Would you believe that I could not use this sway to influence my freedom? So clos
e to it after all this time, only to be foiled by misplaced loyalty.
I promised them rewards, but their refusal was swift. Abblon’s Priestess might have been smarter, for at least she recognized me for what I was. That is to say, she knew enough to consider me a demon, even though she enjoyed me in her thoughts.
What happened next made me temporarily forget about my terrible fortune. My senses were aroused by a violent onslaught. Modern day weaponry is capable of such devastation, and it produced chaos so rich that I devoured every bit of it.
Once it was over, the victors stacked the corpses of Abblon and his followers down here. Explosives entombed me once more, although vibrations shook the very stones used to detain me, and my prison’s most brittle bones ground to dust beneath the weight of sliding rocks.

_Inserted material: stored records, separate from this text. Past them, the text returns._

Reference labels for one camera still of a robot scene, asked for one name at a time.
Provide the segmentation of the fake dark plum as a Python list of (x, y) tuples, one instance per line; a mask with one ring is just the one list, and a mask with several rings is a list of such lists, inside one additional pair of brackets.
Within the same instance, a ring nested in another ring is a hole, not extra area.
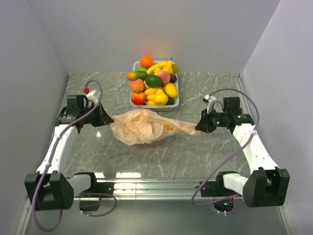
[(177, 76), (175, 74), (170, 74), (170, 83), (176, 83), (177, 81)]

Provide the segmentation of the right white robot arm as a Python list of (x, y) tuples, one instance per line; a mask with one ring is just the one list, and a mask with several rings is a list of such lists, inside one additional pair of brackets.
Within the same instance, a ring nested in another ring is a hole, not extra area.
[(256, 131), (251, 115), (244, 114), (239, 97), (224, 98), (221, 112), (214, 109), (217, 100), (206, 95), (203, 101), (207, 108), (202, 110), (196, 130), (211, 133), (217, 128), (228, 129), (241, 147), (250, 176), (241, 176), (235, 171), (222, 171), (213, 182), (202, 182), (199, 186), (203, 197), (243, 197), (249, 208), (281, 206), (285, 202), (290, 175), (271, 158)]

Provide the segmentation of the fake yellow mango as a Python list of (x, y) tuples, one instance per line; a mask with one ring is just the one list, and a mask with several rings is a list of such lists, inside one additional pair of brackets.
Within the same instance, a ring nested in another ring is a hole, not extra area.
[(179, 96), (176, 86), (173, 83), (167, 83), (164, 85), (164, 92), (170, 98), (177, 98)]

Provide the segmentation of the fake orange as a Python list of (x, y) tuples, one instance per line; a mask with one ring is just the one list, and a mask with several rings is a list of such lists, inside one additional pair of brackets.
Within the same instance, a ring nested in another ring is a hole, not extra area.
[(153, 64), (154, 63), (151, 56), (144, 55), (140, 58), (140, 65), (146, 69), (150, 68)]

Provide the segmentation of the white plastic fruit tray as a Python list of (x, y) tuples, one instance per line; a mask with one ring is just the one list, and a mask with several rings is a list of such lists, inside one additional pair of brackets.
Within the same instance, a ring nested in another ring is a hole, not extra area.
[[(166, 61), (156, 60), (154, 61), (154, 64), (162, 63), (162, 62), (166, 62)], [(134, 62), (133, 71), (135, 71), (139, 67), (140, 67), (140, 61)], [(176, 79), (175, 83), (173, 84), (175, 85), (177, 92), (179, 92), (179, 81)], [(131, 98), (130, 98), (130, 104), (135, 108), (146, 108), (146, 109), (154, 110), (155, 112), (170, 112), (171, 110), (173, 110), (179, 105), (179, 97), (169, 98), (169, 103), (166, 105), (150, 105), (150, 104), (149, 105), (146, 105), (146, 104), (136, 105), (132, 102)]]

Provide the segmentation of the fake banana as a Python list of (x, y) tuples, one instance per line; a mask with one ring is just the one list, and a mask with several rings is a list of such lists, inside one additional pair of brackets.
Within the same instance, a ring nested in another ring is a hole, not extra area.
[(152, 65), (150, 68), (147, 69), (147, 74), (148, 75), (152, 75), (156, 68), (163, 69), (166, 64), (167, 64), (166, 61), (161, 61), (161, 62), (159, 62), (157, 64)]

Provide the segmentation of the translucent orange plastic bag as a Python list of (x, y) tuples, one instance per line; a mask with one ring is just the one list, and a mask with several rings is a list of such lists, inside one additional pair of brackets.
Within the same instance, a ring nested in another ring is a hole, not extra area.
[(126, 145), (151, 144), (179, 132), (200, 134), (194, 123), (165, 118), (148, 109), (134, 109), (112, 119), (113, 136)]

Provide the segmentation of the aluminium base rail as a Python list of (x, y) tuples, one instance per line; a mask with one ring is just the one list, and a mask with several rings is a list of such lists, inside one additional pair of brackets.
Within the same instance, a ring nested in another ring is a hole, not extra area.
[(92, 173), (67, 179), (62, 173), (28, 174), (24, 180), (27, 195), (35, 209), (68, 210), (73, 201), (180, 200), (242, 197), (249, 207), (280, 206), (284, 203), (289, 179), (273, 170), (254, 171), (249, 178), (238, 173), (223, 173), (216, 180), (97, 179)]

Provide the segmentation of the fake left peach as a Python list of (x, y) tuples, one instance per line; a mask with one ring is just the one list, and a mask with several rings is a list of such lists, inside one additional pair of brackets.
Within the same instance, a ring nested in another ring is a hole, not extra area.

I was free. Or I should have been…if not for the cross suspended directly overhead.
The Christian symbol somehow supplemented the binding incantation—a stroke of unfortunate luck that left me with no choice but to be amused. Freedom was in the air, and I was perpetually tormented by an obstruction.

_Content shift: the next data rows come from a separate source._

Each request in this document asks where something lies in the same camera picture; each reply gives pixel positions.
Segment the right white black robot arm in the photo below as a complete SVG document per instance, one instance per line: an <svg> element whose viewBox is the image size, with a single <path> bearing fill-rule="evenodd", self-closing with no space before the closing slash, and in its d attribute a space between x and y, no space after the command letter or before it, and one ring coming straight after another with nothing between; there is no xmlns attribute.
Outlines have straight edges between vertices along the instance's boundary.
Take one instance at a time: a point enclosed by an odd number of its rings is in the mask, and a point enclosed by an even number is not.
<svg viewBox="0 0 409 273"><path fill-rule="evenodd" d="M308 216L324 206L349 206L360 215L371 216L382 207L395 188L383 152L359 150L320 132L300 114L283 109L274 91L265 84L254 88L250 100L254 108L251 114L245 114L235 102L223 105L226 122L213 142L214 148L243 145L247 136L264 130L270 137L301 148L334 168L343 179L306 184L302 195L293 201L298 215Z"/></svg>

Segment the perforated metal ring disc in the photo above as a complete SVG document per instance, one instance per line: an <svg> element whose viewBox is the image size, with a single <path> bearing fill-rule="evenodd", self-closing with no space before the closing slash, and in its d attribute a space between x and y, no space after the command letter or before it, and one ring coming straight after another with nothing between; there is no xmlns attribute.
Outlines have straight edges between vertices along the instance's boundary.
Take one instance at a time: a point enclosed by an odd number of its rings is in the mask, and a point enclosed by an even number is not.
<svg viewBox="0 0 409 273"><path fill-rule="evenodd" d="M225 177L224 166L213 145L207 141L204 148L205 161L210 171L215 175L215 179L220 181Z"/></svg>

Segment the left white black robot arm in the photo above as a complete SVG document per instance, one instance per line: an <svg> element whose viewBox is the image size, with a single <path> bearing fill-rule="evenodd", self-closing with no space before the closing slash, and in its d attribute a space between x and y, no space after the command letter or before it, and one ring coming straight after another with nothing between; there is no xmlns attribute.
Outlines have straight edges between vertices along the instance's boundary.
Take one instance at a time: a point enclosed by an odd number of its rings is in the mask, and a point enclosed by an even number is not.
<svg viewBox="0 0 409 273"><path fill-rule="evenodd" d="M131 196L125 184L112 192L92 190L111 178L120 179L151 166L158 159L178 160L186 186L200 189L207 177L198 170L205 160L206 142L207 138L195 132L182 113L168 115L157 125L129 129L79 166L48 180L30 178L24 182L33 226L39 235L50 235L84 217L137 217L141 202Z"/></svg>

I put my faith in a young survivor. A boy who did not take part in the battle. Who instead wandered the caverns, fantasizing about his earlier murder of a stray dog. A child whose mind was so scrambled and detached that I could not influence it—no matter how hard I tried.
If I were paranoid, I would have wondered if this was not yet another extension of the Holy One’s incantation. The cruelest part, perhaps.
But the boy, wow you are very curious about him, was black-hearted. He was fixated on the slaughter of innocents. Nothing provoked or created it. His Obviate brothers showed him how liberating it could be to murder the unsuspecting, but the desire was always there.
The kid used every ounce of energy to clear a path out of his would-be tomb. Then he went after any one he could get his hands on, motivated by a fear that the same brutal fate of his family would befall him too, should anyone else trespass on his property. The child honed his skills gradually for over a decade and always returned here for shelter. Eventually, he forged multiple entrances and made this place his home. During that time, I might have filled his ears with whispers that encouraged more violence. I do not think it had any effect, but how could I not try?